И летчик, и актер, уже привыкшие за месяц к самым неожиданным переходам в поведении своего приятеля, встрепенулись, уловив в тоне его какой-то обещающий оттенок. И они не ошиблись.
— Я не женолюб, и женская юбка не способна закружить мне голову так, как, предположим, это может произойти с вами, молодой человек, — и доктор кивнул летчику. — Я встречал самых разных женщин, нагляделся немало на всю эту верность, неверность и скажу вам, если это интересует вас, вот что: не всякую женскую неверность можно осуждать, кидать в нее камнем. И, наоборот, иная верность гроша ломаного не стоит.
— Туманно, доктор, — жуя в зубах потухшую папиросу, вытянулся на траве Громов-Дарьяльский.
— Ничего, поймете, — равнодушно откликнулся доктор и, перевернувшись на спину, закинув руки за голову, начал каким-то незнакомым, помягчевшим голосом: — Год назад я был свидетелем одной, как говорится, недозволенной любви. Сразу трудно было разобраться в своем отношении к этому, а потом, когда понял, сообразил, что завидую ему… Хотя, откровенно, говоря, завидовать было нечему.
— Непонятно все-таки.
Не отвечая, доктор продолжал, не отрывая глаз от верхушки тоненькой молодой березки, что росла рядом:
— В прошлом году в нашу больницу поступил больной моего примерно возраста, лет так под пятьдесят.
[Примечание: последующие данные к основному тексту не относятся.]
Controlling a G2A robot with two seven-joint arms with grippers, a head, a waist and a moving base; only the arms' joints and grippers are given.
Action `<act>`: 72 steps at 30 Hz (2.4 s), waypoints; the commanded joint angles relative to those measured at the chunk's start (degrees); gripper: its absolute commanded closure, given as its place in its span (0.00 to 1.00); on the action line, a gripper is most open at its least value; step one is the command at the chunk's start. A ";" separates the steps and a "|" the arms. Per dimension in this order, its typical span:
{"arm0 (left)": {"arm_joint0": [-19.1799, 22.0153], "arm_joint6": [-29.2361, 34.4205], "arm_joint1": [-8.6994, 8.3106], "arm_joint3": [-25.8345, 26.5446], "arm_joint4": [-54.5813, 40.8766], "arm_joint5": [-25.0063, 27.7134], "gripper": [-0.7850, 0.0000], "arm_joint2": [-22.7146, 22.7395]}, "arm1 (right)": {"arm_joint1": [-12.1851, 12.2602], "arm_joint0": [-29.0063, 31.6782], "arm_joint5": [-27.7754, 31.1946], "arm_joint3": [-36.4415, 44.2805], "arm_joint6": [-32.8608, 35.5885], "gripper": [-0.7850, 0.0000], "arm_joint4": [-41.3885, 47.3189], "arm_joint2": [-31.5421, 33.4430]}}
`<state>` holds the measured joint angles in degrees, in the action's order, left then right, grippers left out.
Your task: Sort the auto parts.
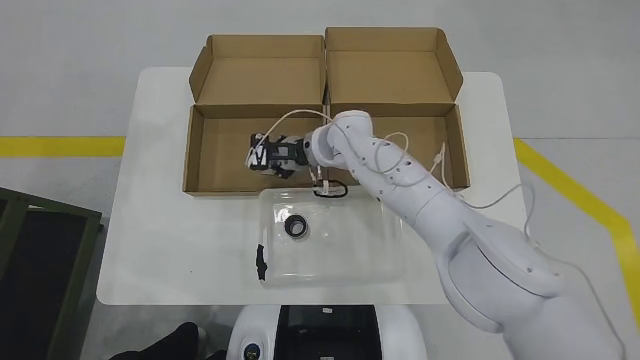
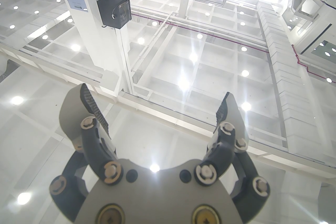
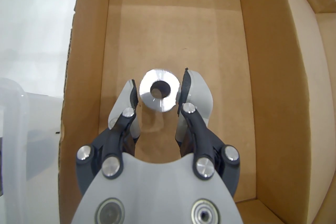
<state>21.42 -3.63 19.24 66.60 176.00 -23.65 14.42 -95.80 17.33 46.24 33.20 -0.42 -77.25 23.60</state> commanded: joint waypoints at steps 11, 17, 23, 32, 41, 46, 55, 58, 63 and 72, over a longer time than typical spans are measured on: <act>0.00 0.00 0.00 0.00 0.00 0.00 0.00 0.00 | 2.27 -2.00 0.64 6.45 -2.36 0.44 -0.04 5.38; 0.00 0.00 0.00 0.00 0.00 0.00 0.00 0.00 | 5.40 1.44 2.08 15.29 2.27 0.40 -0.51 9.41; 0.00 0.00 0.00 0.00 0.00 0.00 0.00 0.00 | 10.13 8.82 4.77 29.26 9.65 0.38 0.61 17.25; 0.00 0.00 0.00 0.00 0.00 0.00 0.00 0.00 | 15.94 23.99 10.52 53.66 24.70 0.30 6.28 29.13; 0.00 0.00 0.00 0.00 0.00 0.00 0.00 0.00 | 19.43 34.67 11.76 67.94 33.80 0.28 11.79 33.13; 0.00 0.00 0.00 0.00 0.00 0.00 0.00 0.00 | 21.45 38.65 11.76 72.28 36.97 0.29 13.92 33.06; 0.00 0.00 0.00 0.00 0.00 0.00 0.00 0.00 | 24.15 42.64 11.76 73.68 37.58 0.27 14.88 30.35; 0.00 0.00 0.00 0.00 0.00 0.00 0.00 0.00 | 24.69 43.17 11.76 72.56 36.34 0.26 13.06 29.53; 0.00 0.00 0.00 0.00 0.00 0.00 0.00 0.00 | 25.25 43.75 11.66 70.86 33.51 0.24 8.64 29.48; 0.00 0.00 0.00 0.00 0.00 0.00 0.00 0.00 | 25.45 44.47 8.12 66.04 26.95 0.17 2.01 28.58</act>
<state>21.42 -3.63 19.24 66.60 176.00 -23.65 14.42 -70.33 61.90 54.79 100.02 27.31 -74.42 52.37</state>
Ответственный товарищ, в войну командир партизанского отряда. С пулей он встречался не раз и заплат, как мы называем, имел много. К нам его привели тоже старые раны. Была сделана срочная операция, однако сразу не принесла облегчения, и долгое время все мы были в полной растерянности, в чем причина. Медицинская ошибка или сама болезнь повела себя иначе, необычно.
У нашего больного были дочь и жена. Дочка такая, знаете, модная, столичная штучка, которая никак не могла выбрать времени посидеть лишний часок возле тяжелобольного отца. Она была студенткой-отличницей какого-то института, участвовала в каких-то там кружках, где-то с кем-то соревновалась. Это мать так оправдывала ее постоянную занятость. Отец избегал детальных характеристик, говорил коротко: «Приходила дочка», «Дочка принесла свежие газеты».
Сама жена работала, кажется, тоже в каком-то научно-исследовательском институте. Во всяком случае, мне так казалось. Эта высокая сухопарая женщина была всегда в строгом английском костюме, в очках и вдобавок курила. Когда я натыкался на нее в палате или в коридоре, не знаю почему, но мне всегда как-то знобко становилось, хотелось побыстрее с нею разминуться. Как, скажем, вот в летний день найдет туча на солнце — и сразу холодно, и ты не дождешься, когда снова прояснится небо.
Все посещения утомляли больного и даже больше — раздражали. Он прямо просил меня не пускать к нему никого. Я спросил, а как же с женой, он промолчал. У нее был круглосуточный пропуск. Я догадался, что с женой, по сути, самым близким человеком, ему тоже трудно. И мне казалось, что я даже знаю почему. Очень уж правильная была эта женщина, не по-женски твердая.
Я старый мясник, немало на своем веку имел дела с ножом, с человеческим телом, и слезами меня не больно тронешь. Но скажу вам, что женщина, которая никогда не плачет, меня пугает… замораживает.